Il gesto di Ana Mendieta non vola verso l’alto come in Maya Deren: è un movimento verso il basso, sempre fedele alla terra. Non esiste corpo senza una terra. Ana Mendieta è un fiore, perché Cuba fiorisce. Ana Mendieta è fango, perché piove sulla terra. «El arte de pensar es / ver las ideas en / globo desde raíz / a fruta[10]»: tutta la sua arte l’ha imparata dal lavoro dei contadini che studiano l’evolversi della natura, ma soprattutto da talpe e procioni, i più esperti di scavi, buchi e sparizione.

  

 

[1] Ana Mendieta, Señal de sangre n°2/Huellas del cuerpo, 1974.

[2] Ana Mendieta, A Selection of Statements and Notes, “Sulfur” (XXII-1988), p. 72.

[3] «Vivo in questo essere orfana / Nel punto in cui si muore / la terra che ci copre /parla»

[4] «La mia arte si basa sul credo di un’energia universale che scorre attraverso tutte le cose […]. Le mie opere sono le vene d’irrigazione di questo fluido universale. Attraverso di loro la linfa ancestrale sale, le credenze originali, l’accumulo primordiale, i pensieri inconsci che animano il mondo.

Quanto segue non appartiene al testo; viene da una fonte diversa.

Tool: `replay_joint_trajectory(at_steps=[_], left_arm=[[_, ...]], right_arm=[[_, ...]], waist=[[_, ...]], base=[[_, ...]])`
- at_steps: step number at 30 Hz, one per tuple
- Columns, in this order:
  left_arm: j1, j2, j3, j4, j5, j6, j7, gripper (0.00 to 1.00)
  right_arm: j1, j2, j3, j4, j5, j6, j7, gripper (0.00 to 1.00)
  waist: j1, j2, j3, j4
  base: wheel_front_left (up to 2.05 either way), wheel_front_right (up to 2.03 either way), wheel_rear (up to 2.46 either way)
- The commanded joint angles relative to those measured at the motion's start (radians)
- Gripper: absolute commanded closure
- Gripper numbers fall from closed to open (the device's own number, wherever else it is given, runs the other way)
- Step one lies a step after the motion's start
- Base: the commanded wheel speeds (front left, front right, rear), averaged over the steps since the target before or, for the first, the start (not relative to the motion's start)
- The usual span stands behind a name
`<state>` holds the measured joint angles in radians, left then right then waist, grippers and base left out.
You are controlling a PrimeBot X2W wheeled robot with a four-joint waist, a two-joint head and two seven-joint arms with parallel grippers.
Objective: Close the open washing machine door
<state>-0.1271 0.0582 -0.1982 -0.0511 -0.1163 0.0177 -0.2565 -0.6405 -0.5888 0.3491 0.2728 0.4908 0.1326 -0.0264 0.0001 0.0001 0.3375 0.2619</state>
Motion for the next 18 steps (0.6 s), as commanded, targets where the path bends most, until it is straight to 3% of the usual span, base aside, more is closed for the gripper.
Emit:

Non esiste un passato originale che si debba redimere». Ibi.

[5] Ibid.

[6] «La realtà non è ancora costruita perché i veri organi del corpo umano non sono ancora stati combinati e sistemati», Antonin Artaud, Le théatre de la cruauté (manifeste), Gallimard, Paris, 1932.

[7] «Quando avrete fatto all’uomo un corpo senza organi, lo avrete allora liberato da tutti i suoi automatismi e reso alla sua autentica libertà», Antonin Artaud, Pour en finir avec le jugement de Dieu, XIII, 103-104.

[8] «Quando l’amore della mia terra mi riempie l’anima / cammino lasciando impronte / andare è vittoria», Ana Mendieta, Dolor de Cuba, cuerpo soy, in Isla en la luz, a cura della Jorge M. Perez Family Foundation, Tra.Publishing, Miami, 2019, p. 45.

[9] «Danzare all’inverso, come nel delirio delle balere, e l’inverso sarà il loro autentico luogo», Antonin Artaud, Pour en finir avec le jugement de Dieu, cit., 103-104.

[10] «L'arte di pensare è / vedere le idee / nella loro interezza dalla radice / al frutto», Ana Mendieta, Dolor de Cuba, cuerpo soy, cit., p. 45.